Germany registered its highest seven-day incidence rate since the start of the pandemic on Monday…

…neighboring Austria banned unvaccinated people from restaurants and hotels amid a spate of cases.

Iceland has also reintroduced masks and social distancing rules after a surge. And cases are hovering at record levels in Russia, Ukraine and Greece.

Vaccination rule halted for now. A federal appeals court temporarily halted the Biden administration’s occupational safety and health rule that requires most employees to be vaccinated or undergo regular Covid-19 testing. The court said it will expedite the review of the lawsuit filed by states and private companies against the rule, which is due to take effect on Jan. 4.
Republicans interested in running for the presidency are falling over themselves to join the lawsuit. More than half of US states — 26 — have objected to the rule.
From pandemic to endemic. I liked this wording in a CNN report because it feels like we’re in a new place, with the borders opening, schools in session, and young kids getting the chance. Maybe that’s the “endemic” part of it.

From the report: Endemic means that a disease is constantly present in a population – but it doesn’t affect an alarmingly large number of people as is typically seen in a pandemic. Even in early 2020, as the pandemic intensified, World Health Organization officials predicted that the novel coronavirus could “become another endemic virus in our communities” and will never go away.

The backlash against Covid-19 policies could last for years. CNN’s Pamela Brown sat down with a group of Virginia women who voted for Joe Biden in 2020 but supported Republican Glenn Youngkin in the state’s governor race last week.

Their reasoning had everything to do with Covid-19 restrictions: anger at their kids being out of class last year and frustration at not doing more to get kids up to speed.

“I had to figure out what I can do to make sure this never happens again,” Shawnna Yashar said of school closures.

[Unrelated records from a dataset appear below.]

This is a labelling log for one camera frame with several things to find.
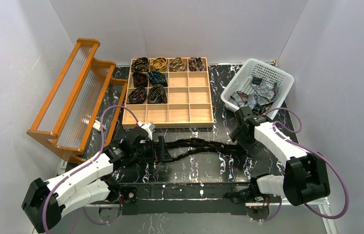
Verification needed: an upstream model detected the rolled navy red tie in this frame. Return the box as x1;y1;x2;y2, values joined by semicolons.
127;86;147;104

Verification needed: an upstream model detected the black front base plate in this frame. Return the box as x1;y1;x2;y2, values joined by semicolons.
120;182;253;215

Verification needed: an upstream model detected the wooden grid organizer tray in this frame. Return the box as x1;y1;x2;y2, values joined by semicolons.
122;57;214;129

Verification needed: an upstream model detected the aluminium frame rail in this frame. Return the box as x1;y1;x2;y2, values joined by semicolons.
31;182;338;234

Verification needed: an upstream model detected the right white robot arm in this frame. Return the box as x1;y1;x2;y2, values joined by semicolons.
230;107;330;206

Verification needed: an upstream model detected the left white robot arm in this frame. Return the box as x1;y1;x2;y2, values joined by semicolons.
21;125;169;234

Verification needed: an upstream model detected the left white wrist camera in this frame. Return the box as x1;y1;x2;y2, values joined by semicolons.
136;121;155;140

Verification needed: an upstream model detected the grey patterned ties pile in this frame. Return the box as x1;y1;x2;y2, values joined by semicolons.
230;76;279;116

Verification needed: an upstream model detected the rolled teal patterned tie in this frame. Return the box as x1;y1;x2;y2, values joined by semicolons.
147;70;168;87

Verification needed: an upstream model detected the rolled dark red tie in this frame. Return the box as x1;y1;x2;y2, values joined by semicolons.
132;72;148;88

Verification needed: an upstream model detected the rolled yellow tie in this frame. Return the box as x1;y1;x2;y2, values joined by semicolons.
150;57;168;72

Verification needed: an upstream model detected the orange wooden rack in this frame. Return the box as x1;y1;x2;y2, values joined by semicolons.
27;38;128;164

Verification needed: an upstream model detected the white plastic basket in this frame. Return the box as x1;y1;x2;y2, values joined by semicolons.
221;58;295;119

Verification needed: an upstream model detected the rolled dark striped tie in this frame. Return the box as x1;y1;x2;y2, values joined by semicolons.
188;57;206;72

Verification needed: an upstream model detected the rolled olive patterned tie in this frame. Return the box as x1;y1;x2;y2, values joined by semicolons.
169;57;188;72

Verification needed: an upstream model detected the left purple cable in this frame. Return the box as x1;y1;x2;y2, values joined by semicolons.
41;105;144;234

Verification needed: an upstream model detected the rolled black gold tie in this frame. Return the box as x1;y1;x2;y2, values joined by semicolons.
131;57;150;73

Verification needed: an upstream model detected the black gold floral tie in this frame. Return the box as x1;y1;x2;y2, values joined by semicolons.
155;138;246;162

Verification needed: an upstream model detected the rolled black grey tie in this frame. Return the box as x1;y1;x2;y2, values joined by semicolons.
147;84;168;104

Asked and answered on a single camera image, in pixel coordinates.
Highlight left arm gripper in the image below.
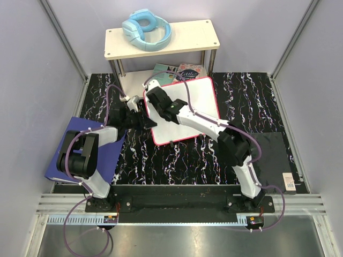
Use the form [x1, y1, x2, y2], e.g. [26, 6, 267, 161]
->
[122, 109, 157, 132]

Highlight pink framed whiteboard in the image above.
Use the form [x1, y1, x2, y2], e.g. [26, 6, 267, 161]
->
[143, 77, 220, 146]

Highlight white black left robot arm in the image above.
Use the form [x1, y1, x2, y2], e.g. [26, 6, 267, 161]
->
[56, 107, 157, 212]

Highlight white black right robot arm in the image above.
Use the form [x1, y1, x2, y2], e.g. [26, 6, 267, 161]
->
[146, 86, 265, 213]

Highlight teal book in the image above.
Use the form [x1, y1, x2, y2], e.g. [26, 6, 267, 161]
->
[152, 63, 178, 86]

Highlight Little Women book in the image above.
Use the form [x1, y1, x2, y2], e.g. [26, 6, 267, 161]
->
[176, 63, 207, 80]

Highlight blue folder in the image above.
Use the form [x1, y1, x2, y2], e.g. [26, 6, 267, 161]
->
[45, 117, 126, 184]

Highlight white two-tier shelf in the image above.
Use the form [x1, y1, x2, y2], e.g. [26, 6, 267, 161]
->
[104, 19, 220, 96]

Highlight light blue headphones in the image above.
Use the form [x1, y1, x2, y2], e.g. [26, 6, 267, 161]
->
[122, 9, 172, 52]

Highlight black slab with label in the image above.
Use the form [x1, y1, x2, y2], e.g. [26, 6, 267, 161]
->
[250, 132, 296, 195]

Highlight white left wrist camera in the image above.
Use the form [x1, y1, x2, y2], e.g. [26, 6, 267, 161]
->
[126, 95, 140, 112]

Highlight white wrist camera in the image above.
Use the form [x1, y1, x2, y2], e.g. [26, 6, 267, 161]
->
[126, 95, 140, 112]
[143, 79, 161, 92]

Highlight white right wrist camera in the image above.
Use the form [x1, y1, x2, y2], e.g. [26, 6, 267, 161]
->
[143, 79, 161, 92]

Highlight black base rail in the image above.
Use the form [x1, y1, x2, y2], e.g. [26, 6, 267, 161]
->
[85, 185, 275, 214]

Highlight grey cable duct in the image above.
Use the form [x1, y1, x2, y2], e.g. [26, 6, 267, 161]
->
[47, 215, 118, 225]

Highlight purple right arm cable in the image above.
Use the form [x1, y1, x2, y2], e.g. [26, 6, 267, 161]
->
[143, 71, 286, 232]

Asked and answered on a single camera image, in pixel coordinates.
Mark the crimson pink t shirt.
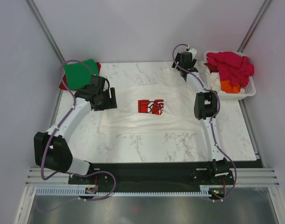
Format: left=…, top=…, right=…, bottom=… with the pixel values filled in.
left=205, top=51, right=254, bottom=88

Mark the white Coca-Cola t shirt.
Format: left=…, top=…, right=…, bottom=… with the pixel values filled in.
left=99, top=68, right=202, bottom=135

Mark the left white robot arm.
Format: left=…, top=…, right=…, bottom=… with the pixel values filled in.
left=34, top=76, right=117, bottom=183

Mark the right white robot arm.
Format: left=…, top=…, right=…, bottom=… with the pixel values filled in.
left=172, top=50, right=229, bottom=184

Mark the dark red garment in basket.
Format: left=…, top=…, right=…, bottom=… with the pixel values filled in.
left=208, top=64, right=219, bottom=73

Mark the cream t shirt in basket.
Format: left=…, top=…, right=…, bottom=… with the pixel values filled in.
left=209, top=72, right=221, bottom=92

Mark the folded green t shirt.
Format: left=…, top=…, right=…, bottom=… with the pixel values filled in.
left=63, top=59, right=101, bottom=91

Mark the orange t shirt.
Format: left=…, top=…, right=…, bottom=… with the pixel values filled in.
left=221, top=80, right=241, bottom=94

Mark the folded dark red t shirt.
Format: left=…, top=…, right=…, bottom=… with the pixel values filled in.
left=58, top=62, right=102, bottom=91

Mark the white plastic laundry basket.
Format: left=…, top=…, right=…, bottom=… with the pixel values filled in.
left=204, top=51, right=256, bottom=100

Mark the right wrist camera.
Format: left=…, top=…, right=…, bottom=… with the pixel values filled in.
left=186, top=48, right=197, bottom=58

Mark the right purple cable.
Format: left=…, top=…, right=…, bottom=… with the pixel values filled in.
left=172, top=44, right=237, bottom=203

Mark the purple cable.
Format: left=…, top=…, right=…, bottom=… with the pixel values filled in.
left=172, top=44, right=237, bottom=203
left=41, top=60, right=116, bottom=201

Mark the right aluminium corner post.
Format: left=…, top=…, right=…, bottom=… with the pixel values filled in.
left=237, top=0, right=273, bottom=53

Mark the aluminium corner post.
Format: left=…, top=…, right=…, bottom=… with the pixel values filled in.
left=25, top=0, right=65, bottom=63
left=237, top=0, right=273, bottom=53

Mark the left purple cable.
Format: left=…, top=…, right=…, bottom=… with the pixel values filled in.
left=41, top=60, right=116, bottom=201

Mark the white slotted cable duct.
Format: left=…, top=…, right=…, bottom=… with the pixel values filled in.
left=35, top=186, right=225, bottom=197

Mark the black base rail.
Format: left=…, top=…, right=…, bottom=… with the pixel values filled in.
left=68, top=162, right=234, bottom=192

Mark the left aluminium corner post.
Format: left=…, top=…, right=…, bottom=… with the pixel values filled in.
left=25, top=0, right=65, bottom=63

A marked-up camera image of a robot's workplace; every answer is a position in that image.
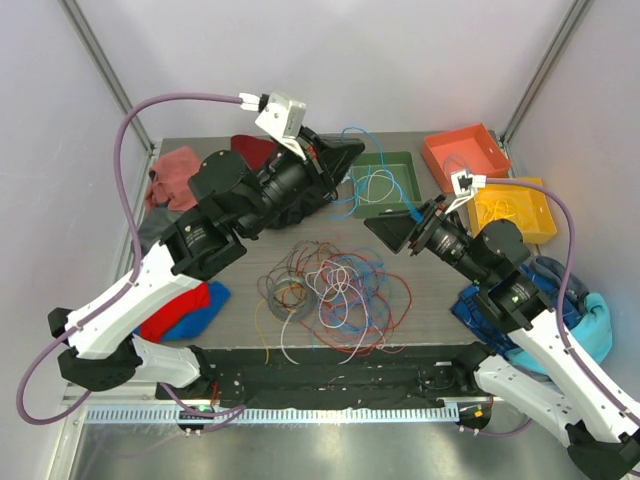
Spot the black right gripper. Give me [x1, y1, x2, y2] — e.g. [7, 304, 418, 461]
[365, 193, 491, 285]

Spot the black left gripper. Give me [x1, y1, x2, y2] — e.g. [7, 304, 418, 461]
[238, 127, 365, 239]

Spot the blue cable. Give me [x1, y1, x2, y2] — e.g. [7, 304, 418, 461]
[327, 125, 424, 224]
[309, 252, 401, 351]

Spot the bright yellow cable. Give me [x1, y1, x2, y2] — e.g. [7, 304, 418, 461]
[477, 197, 521, 226]

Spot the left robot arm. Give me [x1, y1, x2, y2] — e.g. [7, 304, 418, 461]
[48, 128, 365, 399]

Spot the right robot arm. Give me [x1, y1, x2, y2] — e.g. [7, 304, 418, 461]
[364, 197, 639, 479]

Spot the green plastic bin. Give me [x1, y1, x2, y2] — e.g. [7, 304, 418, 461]
[350, 151, 423, 219]

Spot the black cloth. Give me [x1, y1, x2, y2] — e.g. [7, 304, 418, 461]
[256, 164, 337, 230]

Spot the dark red cloth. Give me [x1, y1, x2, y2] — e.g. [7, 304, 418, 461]
[230, 135, 276, 170]

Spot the blue plaid shirt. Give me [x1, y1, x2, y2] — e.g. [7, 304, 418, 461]
[450, 256, 589, 357]

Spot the orange plastic bin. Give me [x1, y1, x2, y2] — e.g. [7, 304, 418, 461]
[421, 124, 511, 193]

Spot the yellow plastic bin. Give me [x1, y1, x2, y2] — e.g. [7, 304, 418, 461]
[466, 177, 557, 245]

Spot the pink cloth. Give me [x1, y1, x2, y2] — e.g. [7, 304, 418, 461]
[144, 146, 201, 213]

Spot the grey-blue cloth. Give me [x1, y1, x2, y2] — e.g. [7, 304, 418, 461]
[529, 255, 591, 311]

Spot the grey cloth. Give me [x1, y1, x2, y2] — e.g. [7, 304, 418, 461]
[137, 206, 182, 256]

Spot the turquoise cloth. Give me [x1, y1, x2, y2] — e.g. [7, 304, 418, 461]
[503, 292, 613, 375]

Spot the bright red cloth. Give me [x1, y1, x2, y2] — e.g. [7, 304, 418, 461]
[135, 284, 210, 343]

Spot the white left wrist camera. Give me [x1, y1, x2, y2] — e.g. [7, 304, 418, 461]
[239, 92, 307, 159]

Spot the grey coiled cable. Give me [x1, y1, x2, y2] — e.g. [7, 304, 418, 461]
[267, 275, 318, 324]

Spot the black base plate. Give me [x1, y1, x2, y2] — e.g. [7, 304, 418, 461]
[174, 342, 494, 410]

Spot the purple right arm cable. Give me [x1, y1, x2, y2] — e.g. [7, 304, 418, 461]
[479, 177, 640, 416]

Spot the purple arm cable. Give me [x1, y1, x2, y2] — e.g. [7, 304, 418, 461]
[479, 177, 640, 416]
[15, 92, 246, 426]

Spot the white slotted cable duct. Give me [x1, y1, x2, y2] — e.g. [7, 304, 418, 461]
[85, 403, 459, 425]

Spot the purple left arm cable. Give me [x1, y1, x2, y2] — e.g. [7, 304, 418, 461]
[15, 92, 246, 426]

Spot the right aluminium frame post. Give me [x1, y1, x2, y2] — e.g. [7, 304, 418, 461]
[500, 0, 594, 147]

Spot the aluminium frame post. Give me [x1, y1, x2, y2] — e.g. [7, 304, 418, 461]
[500, 0, 594, 147]
[55, 0, 157, 154]

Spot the left aluminium frame post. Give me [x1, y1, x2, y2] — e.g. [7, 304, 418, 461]
[55, 0, 157, 154]

A warning to Biden and Democrats. While vaccines are the subject of ongoing debate, voters are focused more on the economy than the pandemic, according to a new CNN poll conducted by SSRS.

From the report: As the election year approaches, the country’s troubled landscape appears to be shifting. With the latest wave of Covid-19 infections easing and prices rising, the economy (36%) is surpassing the coronavirus pandemic (20%) as the main problem facing the country. Immigration (14%) and climate change (11%) follow and are the only other issues to hit double digits, followed by national security (8%), racial injustice (5%) and education (3%).

Biden’s approval rating is less than 50%, a dangerous political position and comparable to past presidents such as Donald Trump and Barack Obama, who suffered midterm election losses and lost majorities on Capitol Hill.